By the time Young v. UPS was argued, the company had responded to the unwelcome publicity by changing its policy to offer future pregnant employees the type of accommodation that Young had sought. The case never went back to the lower courts; the parties reached a confidential settlement last fall. By that time, Young’s daughter was seven years old.

Many of the cases discussed in Because of Sex end in similar bittersweet fashion. The cases made new law, to the benefit of untold numbers of female employees of the future, while the plaintiffs themselves, having often spent years in dogged pursuit of their view of justice, reaped few tangible rewards. It is a story familiar to anyone who dares to challenge the system. This was made clear in The Good Girls Revolt (2012), Lynn Povich’s engaging insider’s account of the Title VII suit that female employees brought against Newsweek in 1970 for its unfair hiring and promotion practices. Povich quotes Betsy Wade Boylan, a New York Times editor whose career stalled after she became the lead plaintiff in a similar suit that women brought against the Times in 1974. “We did a brave and a noisy thing and we knew it wasn’t going to be for us,” Wade told Povich. (Women with more than twenty years at the Times received $1,000 when the case was settled in 1978; those with shorter tenure received proportionately less. My own check was big enough to take a few friends to dinner.)

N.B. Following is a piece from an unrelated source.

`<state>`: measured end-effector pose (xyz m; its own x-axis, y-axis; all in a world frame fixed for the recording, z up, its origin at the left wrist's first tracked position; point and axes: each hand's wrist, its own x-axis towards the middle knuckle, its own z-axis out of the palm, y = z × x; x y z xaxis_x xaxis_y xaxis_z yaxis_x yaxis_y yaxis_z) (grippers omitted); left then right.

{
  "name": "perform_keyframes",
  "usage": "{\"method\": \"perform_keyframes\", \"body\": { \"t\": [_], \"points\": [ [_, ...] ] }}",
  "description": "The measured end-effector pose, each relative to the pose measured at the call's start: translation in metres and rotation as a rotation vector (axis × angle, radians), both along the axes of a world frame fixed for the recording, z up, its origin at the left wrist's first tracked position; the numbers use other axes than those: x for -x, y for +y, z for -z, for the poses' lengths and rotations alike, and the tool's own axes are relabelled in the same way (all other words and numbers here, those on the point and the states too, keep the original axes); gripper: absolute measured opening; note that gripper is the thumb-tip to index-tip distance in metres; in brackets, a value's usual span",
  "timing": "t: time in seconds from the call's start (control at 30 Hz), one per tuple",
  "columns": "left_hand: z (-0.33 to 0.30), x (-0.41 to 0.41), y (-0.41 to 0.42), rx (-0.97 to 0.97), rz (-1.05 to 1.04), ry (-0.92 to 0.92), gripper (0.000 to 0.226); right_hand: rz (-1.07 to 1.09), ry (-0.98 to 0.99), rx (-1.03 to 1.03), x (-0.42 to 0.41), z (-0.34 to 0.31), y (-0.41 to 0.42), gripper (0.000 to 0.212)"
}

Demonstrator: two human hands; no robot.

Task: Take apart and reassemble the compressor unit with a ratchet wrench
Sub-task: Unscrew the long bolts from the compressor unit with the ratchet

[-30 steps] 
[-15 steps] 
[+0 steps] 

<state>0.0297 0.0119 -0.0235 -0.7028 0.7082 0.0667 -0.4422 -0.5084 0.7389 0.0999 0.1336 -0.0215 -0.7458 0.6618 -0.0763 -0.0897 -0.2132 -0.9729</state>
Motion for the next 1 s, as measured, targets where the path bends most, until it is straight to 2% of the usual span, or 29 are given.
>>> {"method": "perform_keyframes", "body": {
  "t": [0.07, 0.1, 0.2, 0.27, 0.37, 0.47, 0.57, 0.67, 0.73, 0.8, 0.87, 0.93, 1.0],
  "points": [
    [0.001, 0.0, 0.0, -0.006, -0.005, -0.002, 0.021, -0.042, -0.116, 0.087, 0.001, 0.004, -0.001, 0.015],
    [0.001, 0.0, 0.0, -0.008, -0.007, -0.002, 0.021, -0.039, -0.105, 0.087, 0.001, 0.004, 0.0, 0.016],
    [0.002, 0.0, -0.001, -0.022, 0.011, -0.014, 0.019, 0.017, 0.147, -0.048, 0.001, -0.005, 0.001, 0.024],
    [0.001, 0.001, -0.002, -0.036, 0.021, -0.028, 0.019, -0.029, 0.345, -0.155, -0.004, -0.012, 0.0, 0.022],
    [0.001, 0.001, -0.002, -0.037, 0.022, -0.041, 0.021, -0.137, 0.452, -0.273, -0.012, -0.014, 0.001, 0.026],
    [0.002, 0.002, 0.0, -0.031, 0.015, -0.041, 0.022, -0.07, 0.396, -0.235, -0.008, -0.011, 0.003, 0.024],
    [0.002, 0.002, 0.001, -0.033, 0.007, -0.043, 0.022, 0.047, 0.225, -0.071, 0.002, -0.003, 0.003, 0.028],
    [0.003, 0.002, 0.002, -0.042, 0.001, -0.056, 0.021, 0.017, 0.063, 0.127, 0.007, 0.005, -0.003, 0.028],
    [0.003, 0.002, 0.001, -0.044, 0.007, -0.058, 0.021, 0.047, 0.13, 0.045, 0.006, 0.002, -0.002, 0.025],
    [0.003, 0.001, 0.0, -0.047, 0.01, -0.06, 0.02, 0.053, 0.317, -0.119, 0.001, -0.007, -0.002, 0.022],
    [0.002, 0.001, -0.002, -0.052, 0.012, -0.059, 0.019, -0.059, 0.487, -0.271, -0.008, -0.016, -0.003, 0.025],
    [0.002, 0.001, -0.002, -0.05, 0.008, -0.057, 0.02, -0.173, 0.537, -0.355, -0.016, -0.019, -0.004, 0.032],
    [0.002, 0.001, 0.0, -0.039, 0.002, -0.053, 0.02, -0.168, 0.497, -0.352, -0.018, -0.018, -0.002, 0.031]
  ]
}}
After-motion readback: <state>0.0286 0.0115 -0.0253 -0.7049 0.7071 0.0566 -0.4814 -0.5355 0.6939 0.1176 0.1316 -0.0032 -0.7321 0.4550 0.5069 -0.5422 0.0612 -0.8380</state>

Based on extensive interviews as well as court records, Because of Sex displays both the strengths and weaknesses of its reliance on anecdote-rich narrative. Gillian Thomas gives well-earned attention to women who remained unknown even as the causes they fought for gained support and the legal actions they brought entered the casebooks under their names. On the other hand, the book’s exclusive focus on Title VII necessarily omits the parallel and even more complex story of how constitutional meaning has evolved to encompass a broader vision of the Fourteenth Amendment’s guarantee of equal protection. At the time the Civil Rights Act became law in 1964, the Supreme Court had not in any way suggested that the Equal Protection Clause had anything to do with women. The cases that created a constitutional jurisprudence of women’s rights also bear the names of unsung plaintiffs—a number of whom, in cases that the young Ruth Bader Ginsburg brought to challenge the stereotyped roles that law and society assigned to men and women, were men.

A message of this book that lingers is that litigation is not for the fainthearted. By the end of their long slogs through the judicial system, many of the plaintiffs, Moses-like, glimpsed a promised land of true equality that they themselves couldn’t enter. Thanks to them, we see its outlines more clearly. But we still wait.